So we are in the queue at the Post Office. Not all the work stations are manned and there are over 20 people ahead of us. Above an impressive row of digital machinery (for customer use) a red light gleams and the screens all read ‘server down’.
We agree that my wife will wait to be served whilst I do the weekly grocery shop elsewhere. Queuing for the chips in WW II the air would have been full of cheerful banter. There is a weary silence here.
On my return the queue now extends into Horsham’s Carfax and a Post Office employee marshalls the crowd and murmurs words of encouragement.
Well Christmas is coming, you expect them to be busy, don’t you?
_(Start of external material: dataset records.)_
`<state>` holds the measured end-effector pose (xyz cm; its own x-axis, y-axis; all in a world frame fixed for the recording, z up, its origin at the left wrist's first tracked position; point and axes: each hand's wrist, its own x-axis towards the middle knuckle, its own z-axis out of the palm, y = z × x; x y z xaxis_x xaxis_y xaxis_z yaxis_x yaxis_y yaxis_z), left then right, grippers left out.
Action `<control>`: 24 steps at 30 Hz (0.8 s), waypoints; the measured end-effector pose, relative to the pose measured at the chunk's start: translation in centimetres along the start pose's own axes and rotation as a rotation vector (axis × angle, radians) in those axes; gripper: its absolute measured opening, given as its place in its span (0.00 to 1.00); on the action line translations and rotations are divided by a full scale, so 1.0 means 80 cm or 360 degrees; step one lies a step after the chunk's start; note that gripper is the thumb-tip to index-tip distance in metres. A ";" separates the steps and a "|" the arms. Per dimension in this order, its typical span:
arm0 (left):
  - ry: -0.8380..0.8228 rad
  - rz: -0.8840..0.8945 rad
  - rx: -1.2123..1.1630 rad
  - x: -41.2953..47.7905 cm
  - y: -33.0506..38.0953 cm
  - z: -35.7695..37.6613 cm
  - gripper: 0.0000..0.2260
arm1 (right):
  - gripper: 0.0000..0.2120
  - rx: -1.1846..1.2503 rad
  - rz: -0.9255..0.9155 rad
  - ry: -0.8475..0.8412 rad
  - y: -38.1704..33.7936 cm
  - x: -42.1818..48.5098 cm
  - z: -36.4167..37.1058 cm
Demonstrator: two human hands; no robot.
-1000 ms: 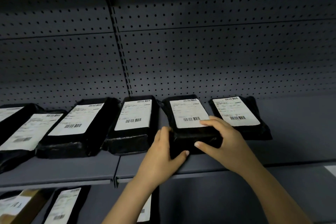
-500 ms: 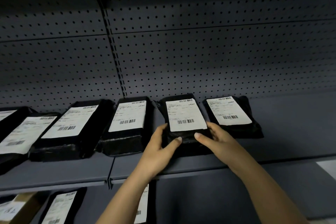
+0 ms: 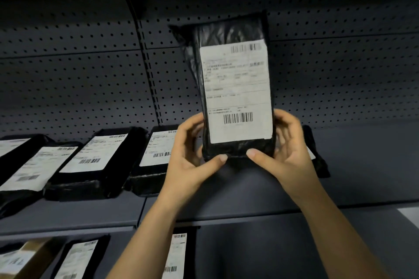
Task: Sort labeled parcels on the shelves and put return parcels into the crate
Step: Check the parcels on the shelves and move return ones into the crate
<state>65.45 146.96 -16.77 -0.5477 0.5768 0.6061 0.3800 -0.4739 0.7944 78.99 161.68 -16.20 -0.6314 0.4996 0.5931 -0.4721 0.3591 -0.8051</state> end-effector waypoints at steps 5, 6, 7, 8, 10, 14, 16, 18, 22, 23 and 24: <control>-0.0096 0.0133 -0.0046 0.007 0.018 -0.004 0.34 | 0.37 -0.0003 -0.0118 -0.0049 -0.016 0.000 0.002; -0.0101 0.0138 -0.0057 0.006 0.021 -0.003 0.33 | 0.37 -0.0004 -0.0130 -0.0053 -0.019 -0.001 0.002; -0.0103 0.0142 -0.0072 0.006 0.022 -0.003 0.33 | 0.37 -0.0006 -0.0138 -0.0052 -0.020 -0.001 0.003; -0.0105 0.0146 -0.0086 0.005 0.024 -0.003 0.33 | 0.37 -0.0004 -0.0140 -0.0051 -0.021 -0.002 0.003; -0.0107 0.0146 -0.0103 0.004 0.026 -0.003 0.33 | 0.37 0.0002 -0.0141 -0.0055 -0.023 -0.003 0.003; -0.0130 0.0149 -0.0127 0.002 0.028 -0.003 0.33 | 0.37 0.0013 -0.0138 -0.0065 -0.025 -0.006 0.004; -0.0127 0.0142 -0.0140 0.001 0.029 -0.003 0.33 | 0.37 0.0023 -0.0133 -0.0061 -0.025 -0.007 0.004; -0.0123 0.0131 -0.0143 0.001 0.029 -0.002 0.33 | 0.37 0.0033 -0.0127 -0.0062 -0.026 -0.008 0.003; -0.0121 0.0076 -0.0110 -0.001 0.028 -0.001 0.34 | 0.37 0.0036 -0.0062 -0.0041 -0.023 -0.007 0.003; -0.0107 0.0051 -0.0092 -0.002 0.028 -0.001 0.34 | 0.37 0.0037 -0.0031 -0.0029 -0.022 -0.007 0.003; -0.0089 0.0025 -0.0069 -0.003 0.027 0.000 0.33 | 0.37 0.0036 0.0010 -0.0017 -0.021 -0.007 0.003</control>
<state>66.38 145.81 -15.17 -0.4990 0.6047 0.6207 0.3551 -0.5107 0.7830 79.99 160.63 -15.21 -0.6406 0.4934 0.5884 -0.4818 0.3384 -0.8083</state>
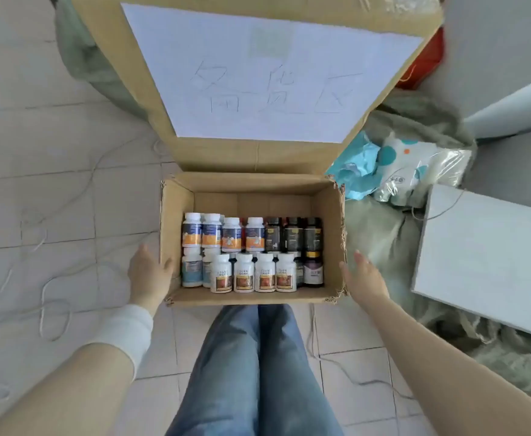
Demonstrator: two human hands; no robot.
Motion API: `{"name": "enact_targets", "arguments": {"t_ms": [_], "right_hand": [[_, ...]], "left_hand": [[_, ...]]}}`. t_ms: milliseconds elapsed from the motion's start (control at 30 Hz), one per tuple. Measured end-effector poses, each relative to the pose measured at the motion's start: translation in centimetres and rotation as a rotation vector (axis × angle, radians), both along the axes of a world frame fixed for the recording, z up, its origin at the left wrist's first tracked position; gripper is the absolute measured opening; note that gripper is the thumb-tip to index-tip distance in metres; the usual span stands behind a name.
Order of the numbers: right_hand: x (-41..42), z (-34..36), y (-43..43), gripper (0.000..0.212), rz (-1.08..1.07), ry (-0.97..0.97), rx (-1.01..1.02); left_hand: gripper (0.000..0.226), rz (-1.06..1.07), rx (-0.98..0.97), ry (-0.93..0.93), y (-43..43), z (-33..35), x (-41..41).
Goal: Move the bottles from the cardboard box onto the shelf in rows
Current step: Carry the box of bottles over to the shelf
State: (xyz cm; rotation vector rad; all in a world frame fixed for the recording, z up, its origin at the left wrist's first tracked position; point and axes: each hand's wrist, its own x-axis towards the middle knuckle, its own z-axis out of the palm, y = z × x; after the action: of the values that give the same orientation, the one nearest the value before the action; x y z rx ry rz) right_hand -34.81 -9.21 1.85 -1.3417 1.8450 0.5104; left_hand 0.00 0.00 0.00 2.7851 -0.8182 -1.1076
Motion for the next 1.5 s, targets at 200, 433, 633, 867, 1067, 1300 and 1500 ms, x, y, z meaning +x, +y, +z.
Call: {"name": "enact_targets", "arguments": {"t_ms": [200,433,633,867,1067,1300,1500], "right_hand": [[0.9,-4.8,-3.0,0.046,-0.127,-0.017,0.074],[-0.4,-6.9,-4.0,0.043,0.001,0.012,0.074],[-0.9,-6.1,-4.3,0.036,0.048,0.05,0.086],[-3.3,-0.2,1.1,0.032,-0.036,0.067,0.072],[-5.4,4.9,9.2,0.039,-0.264,0.135,-0.008],[-6.9,7.4,21.9,0.034,-0.68,0.179,-0.069],[-7.0,9.2,35.6,0.036,-1.015,0.208,-0.075]], "left_hand": [[0.05,0.077,0.105,0.227,-1.3,-4.5,1.7],[0.044,0.023,0.131,0.146,-1.8,-6.0,2.0],[0.045,-0.178,0.244,0.105,-1.8,-4.1,2.8],[0.04,-0.356,0.223,0.072,-0.3,0.5,1.3],[0.039,-0.552,0.178,0.088,-0.2,3.6,-0.3],[0.04,-0.915,0.136,0.105,-1.4,5.1,-4.7],[0.04,-1.274,0.121,0.05,0.1,8.1,-12.4]]}}
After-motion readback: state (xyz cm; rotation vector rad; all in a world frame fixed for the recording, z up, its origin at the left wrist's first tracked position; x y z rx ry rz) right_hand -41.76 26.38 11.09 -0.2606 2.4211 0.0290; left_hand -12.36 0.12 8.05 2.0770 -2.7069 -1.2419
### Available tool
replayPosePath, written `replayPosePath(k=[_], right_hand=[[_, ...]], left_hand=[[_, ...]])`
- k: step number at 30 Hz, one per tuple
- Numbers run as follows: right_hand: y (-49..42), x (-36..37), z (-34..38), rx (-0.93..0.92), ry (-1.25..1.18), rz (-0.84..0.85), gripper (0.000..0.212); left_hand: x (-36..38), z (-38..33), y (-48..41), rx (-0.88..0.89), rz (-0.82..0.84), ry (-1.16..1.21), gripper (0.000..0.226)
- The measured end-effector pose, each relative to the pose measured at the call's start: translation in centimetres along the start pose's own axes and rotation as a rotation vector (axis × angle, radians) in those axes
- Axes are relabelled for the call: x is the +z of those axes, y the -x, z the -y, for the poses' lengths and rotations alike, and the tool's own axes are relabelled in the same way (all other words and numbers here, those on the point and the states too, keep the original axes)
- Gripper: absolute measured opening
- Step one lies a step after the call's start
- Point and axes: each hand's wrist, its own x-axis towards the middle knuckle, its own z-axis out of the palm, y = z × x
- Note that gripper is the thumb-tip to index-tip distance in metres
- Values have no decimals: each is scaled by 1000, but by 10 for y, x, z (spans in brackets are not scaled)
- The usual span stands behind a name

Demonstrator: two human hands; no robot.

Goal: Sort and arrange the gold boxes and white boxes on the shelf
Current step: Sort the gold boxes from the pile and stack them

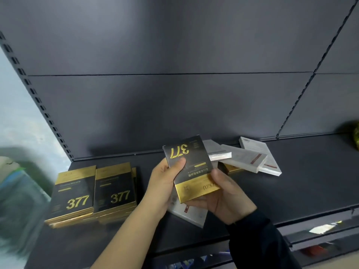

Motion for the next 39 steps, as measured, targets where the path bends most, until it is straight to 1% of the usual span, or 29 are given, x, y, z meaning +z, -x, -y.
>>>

Yes, but when the GPO was a public service we used to set up temporary sorting offices in the local Drill Hall and pay students like me a bob or two to help out.
In these days of food banks and night shelters are we to believe no-one would welcome even temporary work? Now it’s the free market innit? ‘Public services bad, private companies good’.
Market forces you see, they balance demand and supply automatically and efficiently so everybody’s happy and we have stability and growth (?).
Certainly shareholders are happy, the government having offloaded any responsibility, are happy. Senior managers are probably happy, employees pelting their trolleys round the streets like rickshaw boys seem cheerful enough, but customers?
Would it not be more accurate to see shareholders as the real recipients of any ‘care’?
So I decided to have a satisfying whinge in print rather than air my grievance over the phone. Like as not some metallic voice would have advised me ‘we are experiencing unprecedented demand currently and will be with you as soon as possible.
Meanwhile thankyou for your patience, you are moving forward in the queue’.
Tell me, why is it that the (private) service sector feels such a need to keep reassuring us how important we are to them, and that their first concern is for us?
If that were true wouldn’t it be obvious from the service we received?